#### [ASSIGNMENT]
Print the lines of the data, starting with the first, up to and including the line where "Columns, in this" appears.

#### [RECORDED DATA]
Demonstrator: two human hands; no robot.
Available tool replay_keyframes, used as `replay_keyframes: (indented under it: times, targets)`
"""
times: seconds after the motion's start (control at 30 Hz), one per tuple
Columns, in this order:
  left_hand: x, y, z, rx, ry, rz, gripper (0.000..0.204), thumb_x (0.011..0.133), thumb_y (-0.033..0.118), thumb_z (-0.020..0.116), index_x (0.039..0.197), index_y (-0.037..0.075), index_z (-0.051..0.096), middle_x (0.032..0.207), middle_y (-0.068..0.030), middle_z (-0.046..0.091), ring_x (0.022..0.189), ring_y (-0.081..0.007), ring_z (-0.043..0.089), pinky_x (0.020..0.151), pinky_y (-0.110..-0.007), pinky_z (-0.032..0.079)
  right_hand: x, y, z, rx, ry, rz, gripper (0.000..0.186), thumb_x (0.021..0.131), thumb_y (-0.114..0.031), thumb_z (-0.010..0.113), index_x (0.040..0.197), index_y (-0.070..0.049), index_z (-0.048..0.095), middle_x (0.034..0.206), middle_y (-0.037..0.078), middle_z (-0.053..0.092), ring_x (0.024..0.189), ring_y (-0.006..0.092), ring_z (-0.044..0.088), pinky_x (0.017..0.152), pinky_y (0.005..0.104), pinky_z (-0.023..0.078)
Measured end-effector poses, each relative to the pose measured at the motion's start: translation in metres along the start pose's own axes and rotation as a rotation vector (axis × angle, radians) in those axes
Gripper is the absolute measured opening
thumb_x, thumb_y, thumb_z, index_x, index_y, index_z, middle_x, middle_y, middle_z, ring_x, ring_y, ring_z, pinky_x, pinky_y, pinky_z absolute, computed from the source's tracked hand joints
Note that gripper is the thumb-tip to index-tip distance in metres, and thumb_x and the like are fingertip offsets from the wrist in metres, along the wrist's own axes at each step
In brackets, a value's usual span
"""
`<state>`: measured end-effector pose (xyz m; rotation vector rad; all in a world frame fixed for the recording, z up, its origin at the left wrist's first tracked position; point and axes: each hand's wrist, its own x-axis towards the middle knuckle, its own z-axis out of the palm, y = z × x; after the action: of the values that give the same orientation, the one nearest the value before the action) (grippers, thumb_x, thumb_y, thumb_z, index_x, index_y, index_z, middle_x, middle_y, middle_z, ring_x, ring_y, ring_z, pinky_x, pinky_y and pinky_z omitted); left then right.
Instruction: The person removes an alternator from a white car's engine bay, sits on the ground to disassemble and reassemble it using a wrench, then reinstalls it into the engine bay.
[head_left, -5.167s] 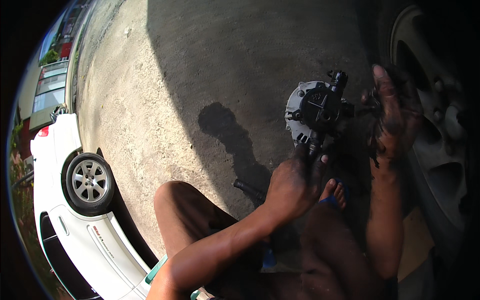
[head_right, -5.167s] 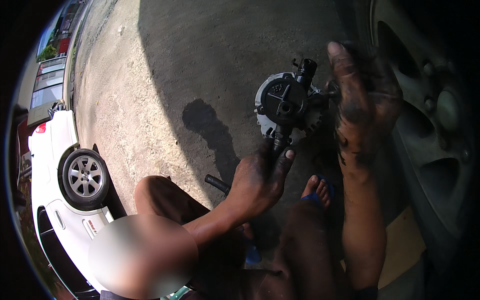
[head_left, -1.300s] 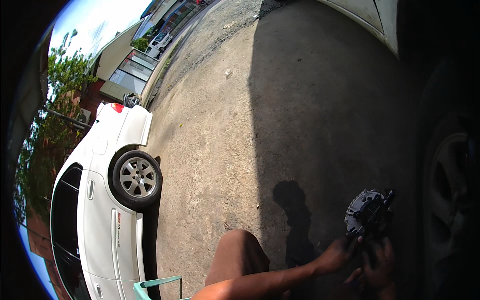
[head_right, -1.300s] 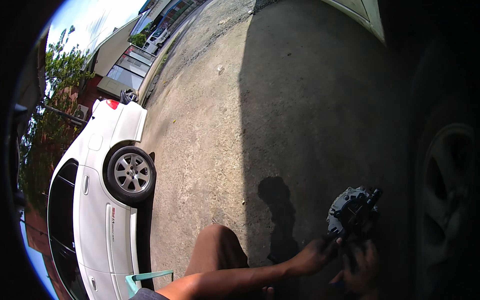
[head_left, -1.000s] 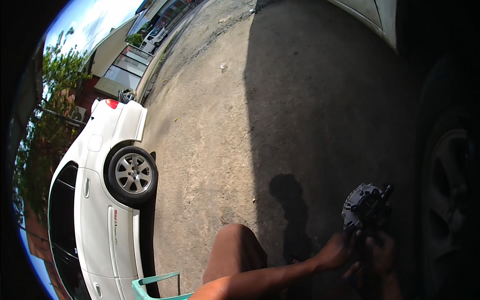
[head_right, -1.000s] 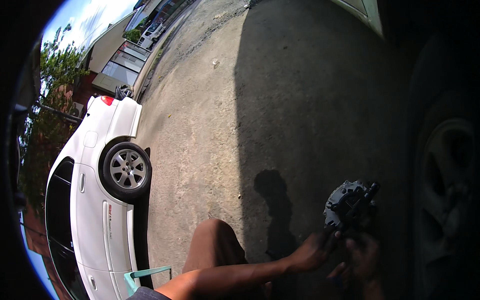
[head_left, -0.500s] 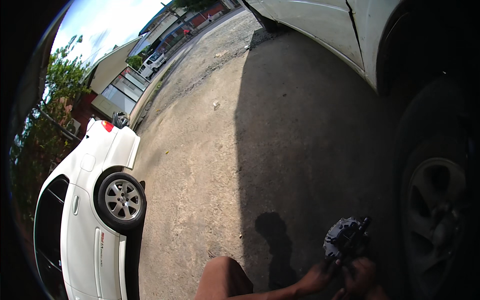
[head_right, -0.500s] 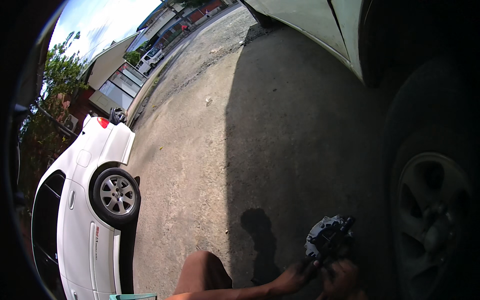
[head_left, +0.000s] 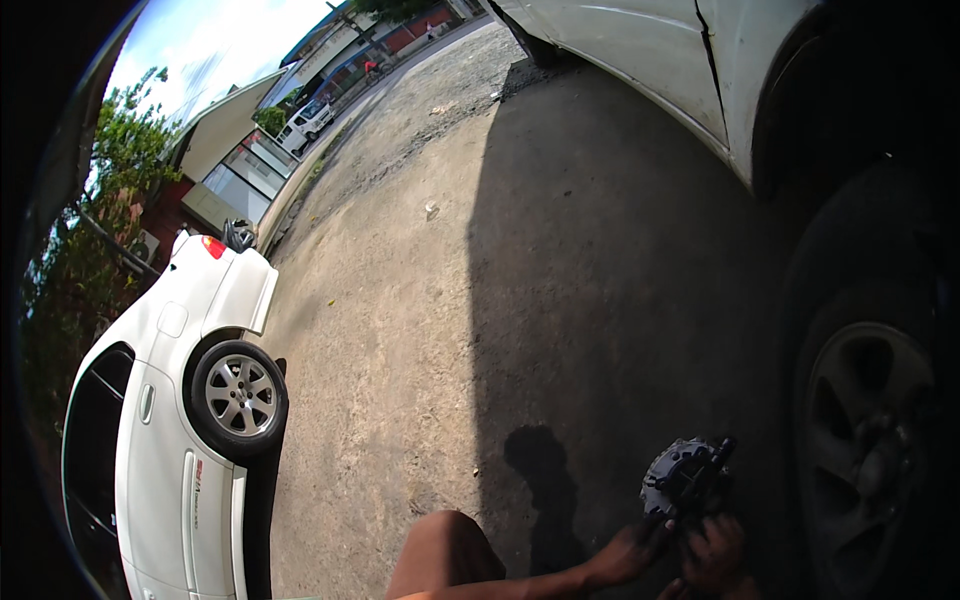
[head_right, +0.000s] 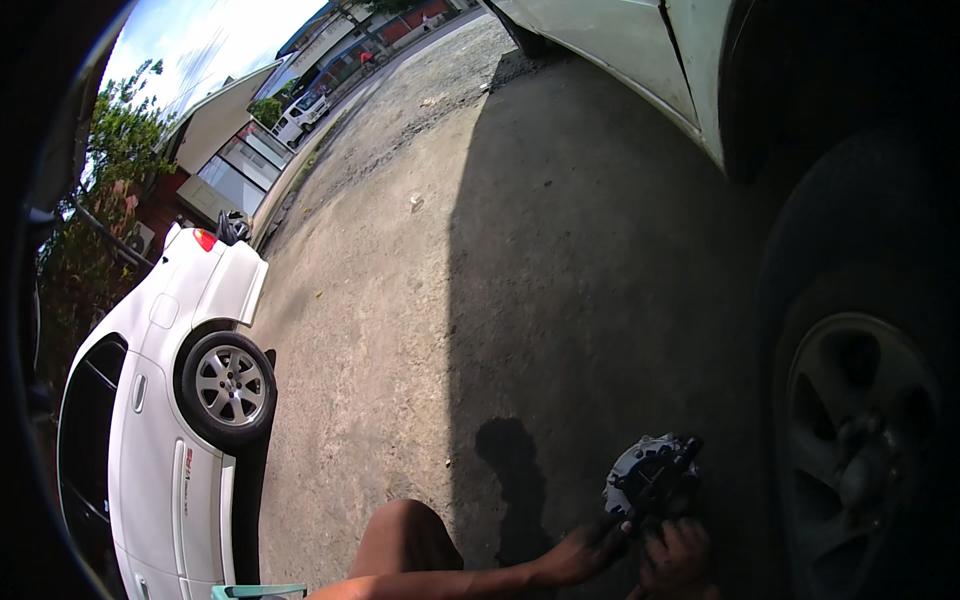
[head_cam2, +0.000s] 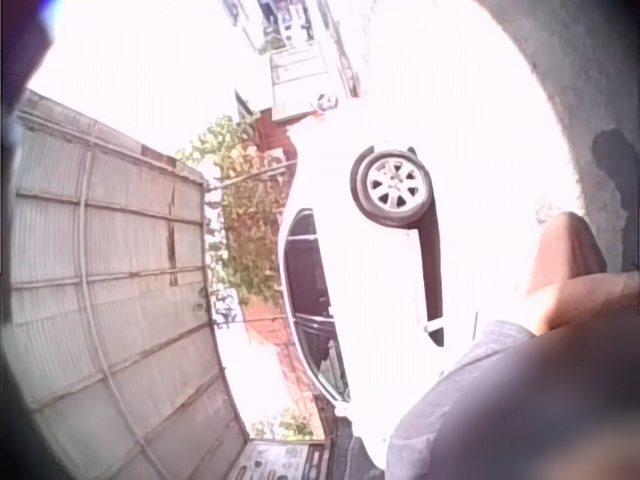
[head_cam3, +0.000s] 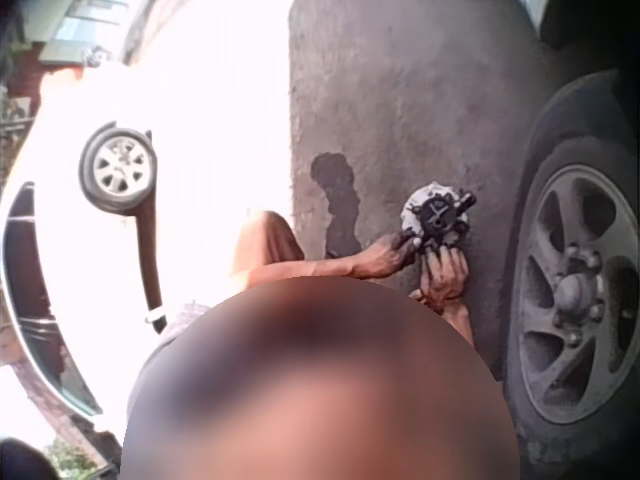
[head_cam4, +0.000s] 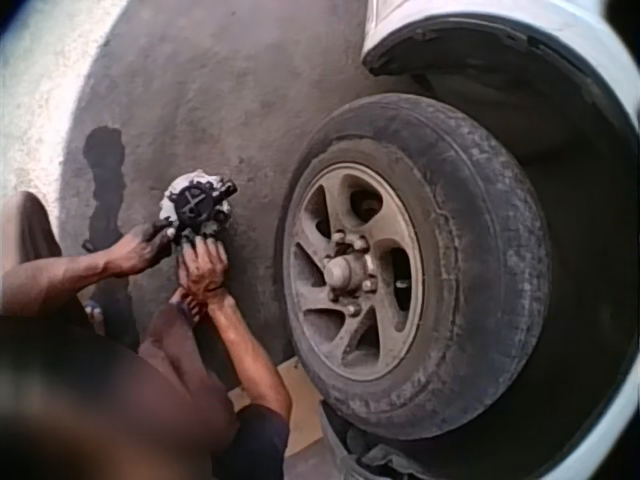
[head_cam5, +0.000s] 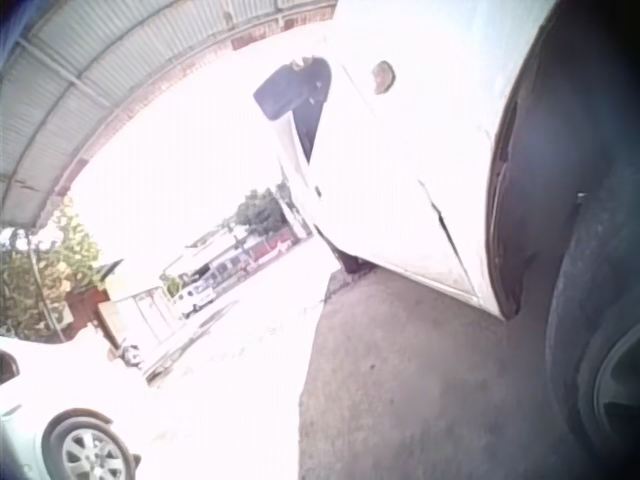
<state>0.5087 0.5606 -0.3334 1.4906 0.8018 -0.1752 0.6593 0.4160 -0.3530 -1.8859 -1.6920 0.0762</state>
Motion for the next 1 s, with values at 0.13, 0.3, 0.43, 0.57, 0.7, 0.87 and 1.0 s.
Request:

#### [REPLY]
Demonstrator: two human hands; no robot.
Available tool replay_keyframes, used as `replay_keyframes: (indented under it: times, targets)`
"""
times: seconds after the motion's start (control at 30 Hz), one per tuple
Columns, in this order:

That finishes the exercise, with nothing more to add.